═════ GIVEN DATA

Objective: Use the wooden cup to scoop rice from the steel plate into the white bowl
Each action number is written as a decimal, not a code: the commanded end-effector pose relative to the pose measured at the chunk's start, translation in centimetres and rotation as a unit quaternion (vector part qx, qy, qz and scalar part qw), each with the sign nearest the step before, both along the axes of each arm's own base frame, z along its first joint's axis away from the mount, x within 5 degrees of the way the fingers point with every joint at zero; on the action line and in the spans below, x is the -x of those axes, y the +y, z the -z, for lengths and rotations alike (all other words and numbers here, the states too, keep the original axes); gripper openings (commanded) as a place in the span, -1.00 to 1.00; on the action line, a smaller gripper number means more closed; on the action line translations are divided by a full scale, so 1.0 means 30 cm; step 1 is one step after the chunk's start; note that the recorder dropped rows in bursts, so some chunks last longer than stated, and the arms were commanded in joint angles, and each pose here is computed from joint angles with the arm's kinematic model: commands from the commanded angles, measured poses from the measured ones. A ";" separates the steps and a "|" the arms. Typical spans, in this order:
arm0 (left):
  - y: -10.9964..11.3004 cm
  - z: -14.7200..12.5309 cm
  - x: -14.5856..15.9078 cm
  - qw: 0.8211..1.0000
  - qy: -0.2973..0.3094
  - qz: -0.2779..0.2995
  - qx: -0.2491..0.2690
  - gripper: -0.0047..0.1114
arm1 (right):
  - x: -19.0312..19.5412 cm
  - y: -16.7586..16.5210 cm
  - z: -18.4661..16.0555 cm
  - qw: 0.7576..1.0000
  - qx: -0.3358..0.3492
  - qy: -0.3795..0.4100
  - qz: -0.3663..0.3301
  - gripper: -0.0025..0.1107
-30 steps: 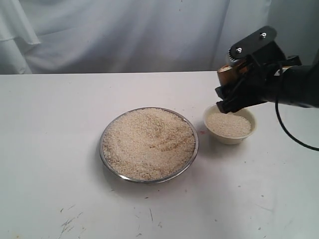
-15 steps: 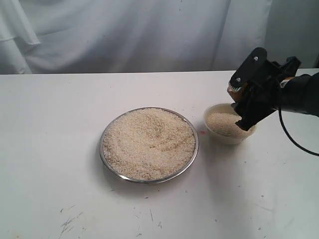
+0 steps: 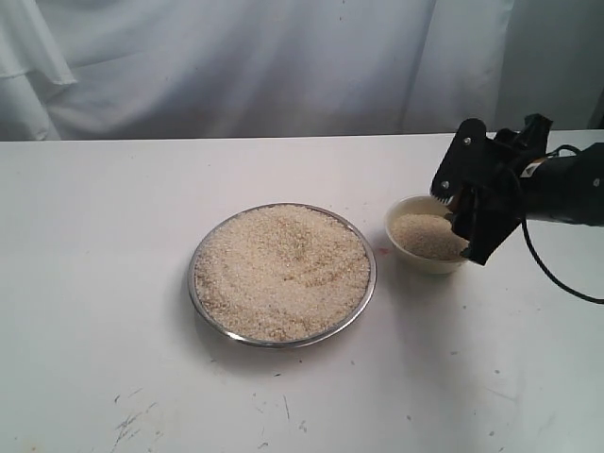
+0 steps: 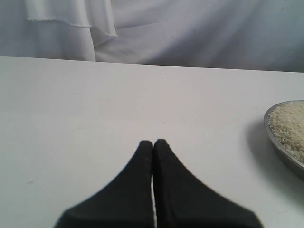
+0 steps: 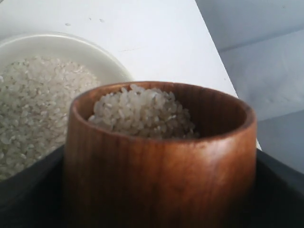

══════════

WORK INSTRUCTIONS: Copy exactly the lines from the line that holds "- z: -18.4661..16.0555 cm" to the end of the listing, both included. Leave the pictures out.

SOLUTION FOR THIS EXERCISE:
  - z: -18.4661..16.0555 cm
  - qw: 0.7576..1.0000
  - qx: -0.3358..0.3492
  - qy: -0.3795..0.4100
  - qz: -0.3663..0.3301
  - gripper: -0.0025..0.1107
-30 steps: 
-15 steps: 
+0 steps: 
+0 steps: 
+0 steps: 

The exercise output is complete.